Transcribing Cursive Handwriting

 

A cache of 365 handwritten cursive letters is not an easy dataset to digitize. Ultimately, I enlisted friends and family with strong typing skills to help me manually transcribe as many letters as we could and then used Amazon Mechanical Turk for another hundred or so. Typing the letters in-house was a last resort and took around 10 to 30 minutes apiece. Here are the other avenues I tried before settling largely on the manual route.

Transcription from Drafts (click to enlarge)

Attempt 1: Dictation

Bottom line: Not as time-efficient as just typing it myself

My first instinct was to dictate the letters to an app on my phone or computer. Testing both Drafts (free iOS app) and Dragon Anywhere (free trial) revealed that while they were excellent dictation programs, they did not meet my particular needs for this project. I can type somewhere north of 100 words per minute when I'm rocking and rolling. Dictation needed to be faster than that.

Reading the letters aloud took awhile. I had to state each punctuation mark (Grandma Jones used a lot of it!) and sometimes had long pauses while I deciphered a word or name. Then I exported the file to my computer and spent around 15 minutes correcting small errors, which entailed reading the entire letter again and comparing the digital and physical versions. There was an extra layer of challenge for Drafts: after each minute of dictation, the output seemed to blink. It missed a few words of input, used === as a separator, and started a new line. 

The proofreading process was crucial because details matter for natural language processing. When "Mutt" (my grandfather's nickname) is transcribed as "Matt", that's a big problem. Ultimately, this approach didn't save me any time, so I ditched it.

Several OCR attempts (click to enlarge)

Attempt 2: Optical Character Recognition

Bottom line: Cannot parse cursive handwriting

Optical character recognition, or OCR, is the process of converting images of text (hard copy, scans, photographs, etc.) into digital, machine-readable text. Current OCR technology has advanced rapidly but is still designed to read standardized fonts where each letter can be distinguished as a separate item. OCR is not designed for the slanted, swirling, connected mayhem of cursive handwriting; it would rather read license plates.

I wanted to cover my bases, so I tested a few OCR options anyway. They all failed spectacularly. The website free-ocr.com took a full page of text and returned this nonsense. The text recognition feature in Microsoft OneNote, which is accessible by right-clicking an image, returned a small amount of an unknown character-based language for one page of a letter and a large amount of Arabic for another page. 

An emerging branch of OCR known as Intelligent Character Recognition, or ICR, uses neural networks and machine learning to parse handwritten print or cursive. It still does best with form-like input where each character is written in its own box. At the time of this project, there were no publicly available ICR tools which could parse my grandmother's cursive.

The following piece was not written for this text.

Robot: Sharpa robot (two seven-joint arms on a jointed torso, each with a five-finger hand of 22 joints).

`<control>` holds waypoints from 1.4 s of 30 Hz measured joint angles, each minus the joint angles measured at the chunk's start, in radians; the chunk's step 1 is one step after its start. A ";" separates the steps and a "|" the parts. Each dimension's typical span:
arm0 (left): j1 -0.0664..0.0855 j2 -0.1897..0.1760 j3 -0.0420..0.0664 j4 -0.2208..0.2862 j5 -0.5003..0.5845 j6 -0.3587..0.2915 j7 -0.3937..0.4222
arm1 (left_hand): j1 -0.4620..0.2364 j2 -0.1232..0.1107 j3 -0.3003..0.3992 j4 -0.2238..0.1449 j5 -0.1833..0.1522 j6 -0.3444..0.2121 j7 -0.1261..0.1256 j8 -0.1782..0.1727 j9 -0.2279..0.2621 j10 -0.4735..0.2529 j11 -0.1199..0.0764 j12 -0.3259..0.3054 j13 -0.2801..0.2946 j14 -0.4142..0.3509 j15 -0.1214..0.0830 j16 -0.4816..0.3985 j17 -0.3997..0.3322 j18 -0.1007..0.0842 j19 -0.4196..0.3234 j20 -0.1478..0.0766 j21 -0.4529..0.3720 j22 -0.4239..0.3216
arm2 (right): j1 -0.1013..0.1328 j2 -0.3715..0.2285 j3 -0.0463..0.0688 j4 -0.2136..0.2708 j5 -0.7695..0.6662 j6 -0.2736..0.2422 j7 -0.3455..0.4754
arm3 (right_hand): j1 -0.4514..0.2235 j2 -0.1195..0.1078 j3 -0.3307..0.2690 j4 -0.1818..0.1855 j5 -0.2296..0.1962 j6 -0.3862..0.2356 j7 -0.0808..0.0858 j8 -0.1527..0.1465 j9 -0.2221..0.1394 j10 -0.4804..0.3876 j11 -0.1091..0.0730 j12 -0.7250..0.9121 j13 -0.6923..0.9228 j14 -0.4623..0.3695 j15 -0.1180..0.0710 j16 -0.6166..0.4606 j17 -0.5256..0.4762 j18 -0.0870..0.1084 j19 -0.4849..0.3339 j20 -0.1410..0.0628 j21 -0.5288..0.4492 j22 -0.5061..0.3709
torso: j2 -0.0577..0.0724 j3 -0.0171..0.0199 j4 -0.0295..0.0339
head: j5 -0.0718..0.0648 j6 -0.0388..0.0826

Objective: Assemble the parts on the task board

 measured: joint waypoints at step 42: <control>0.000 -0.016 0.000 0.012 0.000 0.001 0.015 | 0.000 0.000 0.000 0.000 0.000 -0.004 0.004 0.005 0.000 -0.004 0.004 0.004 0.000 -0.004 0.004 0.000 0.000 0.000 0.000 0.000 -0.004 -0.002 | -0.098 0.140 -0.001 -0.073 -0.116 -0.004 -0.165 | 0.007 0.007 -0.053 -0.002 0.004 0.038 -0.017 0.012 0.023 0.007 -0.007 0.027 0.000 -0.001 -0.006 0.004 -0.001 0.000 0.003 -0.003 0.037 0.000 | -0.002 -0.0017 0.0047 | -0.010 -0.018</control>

Results from MTurk (click to enlarge)

Results from MTurk (click to enlarge)

Attempt 3: Outsourcing to Strangers

Bottom line: Not affordable at scale

The last attempt before resigning myself to the need to get these done in-house was to look at options for paying strangers to transcribe them. I opted for Amazon Mechanical Turk, an online marketplace where anyone can post Human Intelligence Tasks ("HITs") for strangers to complete. HITs are straightforward for a human and very difficult for a machine. This includes identifying text or objects in images, checking entries in a dataset, and conducting quick research online.

I posted one letter as a pilot and was satisfied enough with the quality I got back, so eventually I posted another batch of 107 letters of similar length (around 800-1000 words). I offered $2.00 per letter and was charged an exorbitant 20% fee by Amazon, plus an extra 10% to get a "Master" level worker, bringing the cost per letter to $2.50. All letters but one were completed successfully.

I still have mixed feelings about the platform; the whole MTurk process was eye-opening and deserves a full post of its own. But 48 hours and $253.50 later, I had tripled the size of my dataset, so I really can't argue with the results.

Final Decision

So what's the best option for a burgeoning data scientist who is both cash-strapped and under a tight deadline? As usual, it was a hybrid. I got as many letters as I could transcribed for free, outsourced a big batch, and am leaving the rest for another day. The tally as of mid-June 2018 is:

Transcriber # Letters Cost
Kelly (myself) 57 $0
Friends/Family 12 $0
Amazon MTurk 107 $253.50
Remaining 189 TBD